The platform offers extension hook in order to facilitate SSO in the frontend, specifically SFG webapp. SSO is handled through ShoppingCartFilterSSOBridge, which allows ShoppingCartFilter to extend the cart resolution mechanism through SSOProcessor implementations.
ShoppingCartFilterSSOBridge in itself is a ConfigurationRegistry and therefore can be configured through the extension mechanism without the need to amend the code (see SSOProcessor).
SSOProcessor interface supports the following flow
SSOProcessor determines whether current request is an SSO and pre-processes the request creating necessary SSOContext object which either can instruct application to redirect to a new location (e.g. SSO login or user migration page) or enrich the request attribute (yc-sso-context) with the SSO Context object that is available in custom controllers and presentation layer though sf.ssoContext variable.
Responsibility of the SSOProcessor is perform SSO operations on the cart object to manage the session. SSOProcessor can trigger core (as well as customised) login/logout/expire cart command to control this.
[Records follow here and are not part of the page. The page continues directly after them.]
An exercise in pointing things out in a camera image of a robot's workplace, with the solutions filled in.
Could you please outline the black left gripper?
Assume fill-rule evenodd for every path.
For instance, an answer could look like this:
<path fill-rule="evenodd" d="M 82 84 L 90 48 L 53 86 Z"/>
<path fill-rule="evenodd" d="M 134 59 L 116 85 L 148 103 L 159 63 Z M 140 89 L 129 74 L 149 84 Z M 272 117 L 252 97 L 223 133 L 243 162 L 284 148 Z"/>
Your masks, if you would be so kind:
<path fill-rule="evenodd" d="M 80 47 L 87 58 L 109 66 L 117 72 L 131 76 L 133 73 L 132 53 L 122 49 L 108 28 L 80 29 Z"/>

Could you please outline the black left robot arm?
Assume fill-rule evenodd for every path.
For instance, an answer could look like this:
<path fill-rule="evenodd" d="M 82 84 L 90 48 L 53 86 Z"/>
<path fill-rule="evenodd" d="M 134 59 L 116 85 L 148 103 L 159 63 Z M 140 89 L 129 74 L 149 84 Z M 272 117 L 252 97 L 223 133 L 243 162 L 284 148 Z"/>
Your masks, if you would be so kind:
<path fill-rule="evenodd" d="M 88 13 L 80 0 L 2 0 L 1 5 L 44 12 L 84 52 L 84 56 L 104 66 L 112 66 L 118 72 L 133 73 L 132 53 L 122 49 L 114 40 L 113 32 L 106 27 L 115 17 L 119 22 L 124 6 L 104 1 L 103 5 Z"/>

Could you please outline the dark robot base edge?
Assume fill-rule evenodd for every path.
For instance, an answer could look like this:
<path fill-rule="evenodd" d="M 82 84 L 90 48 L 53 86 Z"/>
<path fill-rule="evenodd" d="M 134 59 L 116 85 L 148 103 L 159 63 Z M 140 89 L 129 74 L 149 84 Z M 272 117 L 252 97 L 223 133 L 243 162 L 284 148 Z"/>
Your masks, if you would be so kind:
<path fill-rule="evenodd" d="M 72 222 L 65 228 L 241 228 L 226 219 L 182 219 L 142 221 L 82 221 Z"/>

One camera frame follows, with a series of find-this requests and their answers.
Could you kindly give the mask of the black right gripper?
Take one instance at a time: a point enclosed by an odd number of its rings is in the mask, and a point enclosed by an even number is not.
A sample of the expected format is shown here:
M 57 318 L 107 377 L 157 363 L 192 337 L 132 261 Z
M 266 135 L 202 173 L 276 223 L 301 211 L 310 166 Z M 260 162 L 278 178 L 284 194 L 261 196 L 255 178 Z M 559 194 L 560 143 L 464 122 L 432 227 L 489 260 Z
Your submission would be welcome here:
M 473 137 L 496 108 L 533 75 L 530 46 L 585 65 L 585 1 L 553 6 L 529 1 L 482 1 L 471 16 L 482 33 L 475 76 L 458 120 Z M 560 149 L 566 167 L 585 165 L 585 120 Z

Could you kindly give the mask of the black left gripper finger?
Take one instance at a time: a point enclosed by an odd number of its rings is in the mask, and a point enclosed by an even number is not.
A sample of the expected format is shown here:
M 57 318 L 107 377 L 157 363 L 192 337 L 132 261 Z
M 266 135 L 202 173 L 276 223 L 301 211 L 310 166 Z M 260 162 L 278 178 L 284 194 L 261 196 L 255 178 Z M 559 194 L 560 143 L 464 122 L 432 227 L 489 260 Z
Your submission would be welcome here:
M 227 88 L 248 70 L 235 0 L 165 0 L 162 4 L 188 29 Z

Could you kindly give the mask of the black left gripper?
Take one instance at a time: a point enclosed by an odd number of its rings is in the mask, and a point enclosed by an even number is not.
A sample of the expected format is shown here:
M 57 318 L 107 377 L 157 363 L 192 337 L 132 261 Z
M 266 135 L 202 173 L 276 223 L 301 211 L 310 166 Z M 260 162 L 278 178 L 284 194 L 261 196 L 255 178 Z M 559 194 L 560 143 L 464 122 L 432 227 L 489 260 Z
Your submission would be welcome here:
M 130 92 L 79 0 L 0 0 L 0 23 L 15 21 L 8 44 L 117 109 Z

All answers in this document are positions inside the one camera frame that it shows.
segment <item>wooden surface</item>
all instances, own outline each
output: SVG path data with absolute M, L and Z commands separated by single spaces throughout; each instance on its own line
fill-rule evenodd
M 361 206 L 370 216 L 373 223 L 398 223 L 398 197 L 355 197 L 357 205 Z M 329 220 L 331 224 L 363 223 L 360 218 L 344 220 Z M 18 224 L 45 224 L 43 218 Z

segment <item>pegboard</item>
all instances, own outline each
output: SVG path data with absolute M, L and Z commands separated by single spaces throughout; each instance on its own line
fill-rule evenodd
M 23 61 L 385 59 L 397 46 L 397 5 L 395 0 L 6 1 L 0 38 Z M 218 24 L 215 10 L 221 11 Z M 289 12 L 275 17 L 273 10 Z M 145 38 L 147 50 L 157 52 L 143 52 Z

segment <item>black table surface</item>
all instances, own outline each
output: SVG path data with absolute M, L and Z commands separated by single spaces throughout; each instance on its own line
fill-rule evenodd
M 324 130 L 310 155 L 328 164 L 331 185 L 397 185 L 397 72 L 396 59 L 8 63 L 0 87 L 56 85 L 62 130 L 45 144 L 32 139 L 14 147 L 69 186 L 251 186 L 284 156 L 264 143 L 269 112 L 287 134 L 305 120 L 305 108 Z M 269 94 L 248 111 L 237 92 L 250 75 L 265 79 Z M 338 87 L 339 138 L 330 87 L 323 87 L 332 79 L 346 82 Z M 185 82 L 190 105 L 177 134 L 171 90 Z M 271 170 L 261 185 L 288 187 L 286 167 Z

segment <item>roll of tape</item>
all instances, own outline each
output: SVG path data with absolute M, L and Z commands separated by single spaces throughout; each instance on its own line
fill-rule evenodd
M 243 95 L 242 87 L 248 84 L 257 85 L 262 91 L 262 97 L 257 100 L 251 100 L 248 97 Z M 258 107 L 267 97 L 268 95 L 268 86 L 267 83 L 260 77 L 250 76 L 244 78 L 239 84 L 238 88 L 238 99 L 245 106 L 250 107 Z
SSOProcessor intercepts all URIs that cart filter does and therefore it is recommended to exclude processing of the following URIs: /resources, /imgvault, /filevault and /rest as thouse are used after the main request is served and therefore a valid session is established. Ideally SSOProcessor should only manage main requests (i.e. page rendering requests) and then let the platform session management mechanism handle subsequent requests using cart logged in state.
SSOContext.redirect property allows to any location including absolute URLs to external systems. It is up to SSOProcessor implementation to determine the correct redirect flow for the SSO customer journey.
Custom code in SSOProcessor may intercept /login calls and forward user to the SSO login page hosted outside of the platform.